The South East is home to the highest number of homes returning to the market, while detached properties are the most common type involved in a sale collapse, according to research by Moverly.

The digital property pack provider’s analysis found the South East accounts for almost a quarter (24%) of all sales falling through, with London and the East of England accounting for 14% a piece. The South West (11%) has also seen a high number of home sales falling by the wayside in current market conditions.

The North East has seen the lowest level of properties returning to the market, accounting for 3% of the national total, with the East Midlands (7%) and Yorkshire and the Humber (8%) also home to some of the most beneficial market conditions for home sellers at present.

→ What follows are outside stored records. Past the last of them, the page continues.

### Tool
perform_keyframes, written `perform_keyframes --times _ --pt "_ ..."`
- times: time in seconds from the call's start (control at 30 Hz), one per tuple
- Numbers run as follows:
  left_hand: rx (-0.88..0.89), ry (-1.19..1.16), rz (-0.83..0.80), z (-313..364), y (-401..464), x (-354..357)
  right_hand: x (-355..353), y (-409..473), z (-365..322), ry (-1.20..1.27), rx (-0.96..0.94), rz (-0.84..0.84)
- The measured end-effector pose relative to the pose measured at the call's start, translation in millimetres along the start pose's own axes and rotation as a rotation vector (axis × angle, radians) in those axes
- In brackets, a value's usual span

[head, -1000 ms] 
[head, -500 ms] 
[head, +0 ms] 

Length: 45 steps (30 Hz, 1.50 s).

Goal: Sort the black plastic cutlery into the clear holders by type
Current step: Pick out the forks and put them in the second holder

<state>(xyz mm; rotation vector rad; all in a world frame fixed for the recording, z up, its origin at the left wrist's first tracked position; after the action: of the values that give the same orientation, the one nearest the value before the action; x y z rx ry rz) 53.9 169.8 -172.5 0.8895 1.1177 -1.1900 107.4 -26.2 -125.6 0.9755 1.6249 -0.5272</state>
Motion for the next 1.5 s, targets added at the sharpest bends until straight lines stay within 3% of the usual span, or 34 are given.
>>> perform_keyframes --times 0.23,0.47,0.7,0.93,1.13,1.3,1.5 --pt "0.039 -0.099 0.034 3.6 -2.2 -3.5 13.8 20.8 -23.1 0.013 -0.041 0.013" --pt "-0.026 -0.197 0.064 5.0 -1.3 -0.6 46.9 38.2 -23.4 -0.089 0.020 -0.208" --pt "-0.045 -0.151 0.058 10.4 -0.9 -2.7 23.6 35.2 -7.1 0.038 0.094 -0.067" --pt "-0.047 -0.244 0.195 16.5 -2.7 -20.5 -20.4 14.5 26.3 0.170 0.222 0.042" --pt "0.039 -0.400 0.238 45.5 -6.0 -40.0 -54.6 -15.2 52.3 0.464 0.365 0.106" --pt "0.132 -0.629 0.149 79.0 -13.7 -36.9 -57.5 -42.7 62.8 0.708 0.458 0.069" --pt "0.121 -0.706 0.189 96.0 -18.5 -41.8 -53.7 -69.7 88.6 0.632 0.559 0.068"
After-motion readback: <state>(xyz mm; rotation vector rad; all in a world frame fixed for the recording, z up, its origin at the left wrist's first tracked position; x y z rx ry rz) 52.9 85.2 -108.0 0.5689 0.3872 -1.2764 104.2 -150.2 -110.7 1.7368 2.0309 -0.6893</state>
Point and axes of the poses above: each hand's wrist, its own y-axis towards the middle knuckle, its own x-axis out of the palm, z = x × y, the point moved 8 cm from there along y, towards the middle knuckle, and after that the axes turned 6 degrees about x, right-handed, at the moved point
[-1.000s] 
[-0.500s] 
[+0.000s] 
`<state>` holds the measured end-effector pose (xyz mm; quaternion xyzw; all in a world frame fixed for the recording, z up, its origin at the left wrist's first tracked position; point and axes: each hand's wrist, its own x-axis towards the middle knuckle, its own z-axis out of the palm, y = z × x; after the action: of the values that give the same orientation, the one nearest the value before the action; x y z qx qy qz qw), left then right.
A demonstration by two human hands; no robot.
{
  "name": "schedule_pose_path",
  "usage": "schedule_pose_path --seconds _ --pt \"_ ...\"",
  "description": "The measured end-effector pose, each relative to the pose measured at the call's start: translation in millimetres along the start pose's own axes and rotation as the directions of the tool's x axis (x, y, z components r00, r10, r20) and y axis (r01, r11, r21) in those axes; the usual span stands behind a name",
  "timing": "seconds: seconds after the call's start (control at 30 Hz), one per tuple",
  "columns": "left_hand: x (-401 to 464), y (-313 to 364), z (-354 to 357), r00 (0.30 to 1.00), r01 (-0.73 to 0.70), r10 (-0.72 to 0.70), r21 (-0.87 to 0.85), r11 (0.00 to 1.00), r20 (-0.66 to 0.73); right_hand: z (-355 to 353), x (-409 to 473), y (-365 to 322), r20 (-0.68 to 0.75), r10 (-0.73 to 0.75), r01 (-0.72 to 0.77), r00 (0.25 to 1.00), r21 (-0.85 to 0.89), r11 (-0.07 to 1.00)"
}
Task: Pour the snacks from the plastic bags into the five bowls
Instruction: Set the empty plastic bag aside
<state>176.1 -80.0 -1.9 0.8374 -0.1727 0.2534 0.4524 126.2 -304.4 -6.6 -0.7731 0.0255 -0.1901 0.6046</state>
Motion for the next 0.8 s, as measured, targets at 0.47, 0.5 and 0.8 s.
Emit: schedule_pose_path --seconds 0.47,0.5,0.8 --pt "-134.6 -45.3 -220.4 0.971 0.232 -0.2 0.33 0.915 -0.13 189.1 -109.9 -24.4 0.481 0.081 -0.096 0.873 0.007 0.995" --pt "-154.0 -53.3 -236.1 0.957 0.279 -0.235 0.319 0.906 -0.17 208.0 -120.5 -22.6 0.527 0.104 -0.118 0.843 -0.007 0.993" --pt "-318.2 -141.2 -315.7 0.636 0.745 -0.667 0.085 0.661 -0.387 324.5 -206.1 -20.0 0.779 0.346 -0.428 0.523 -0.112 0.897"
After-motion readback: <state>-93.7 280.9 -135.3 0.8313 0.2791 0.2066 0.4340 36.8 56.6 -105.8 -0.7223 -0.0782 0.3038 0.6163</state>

When it comes to the type of property, it’s those selling detached homes that are most likely to suffer from a collapsed sale. Detached homes account for 34% of all homes returning to the market today, with those selling flats the second most likely to see their sale fall through (27%).

Ed Molyneux, Moverly co-founder, commented: “The property market is currently undergoing a period of house price adjustment and so it’s not surprising that the sellers most in danger of their sale collapsing are those in the most inflated regions of the market, selling the most expensive homes.

“In many cases, this is down to their buyer withdrawing as they simply can’t secure the mortgage they previously thought, or due to problems further up or down the chain which are outside of the sellers control.

“However it’s fair to say that a head-in-the-sand approach from sellers when setting their asking price is also a contributing factor and many are also coming unstuck once they reach the survey stage and issues are found within their home.”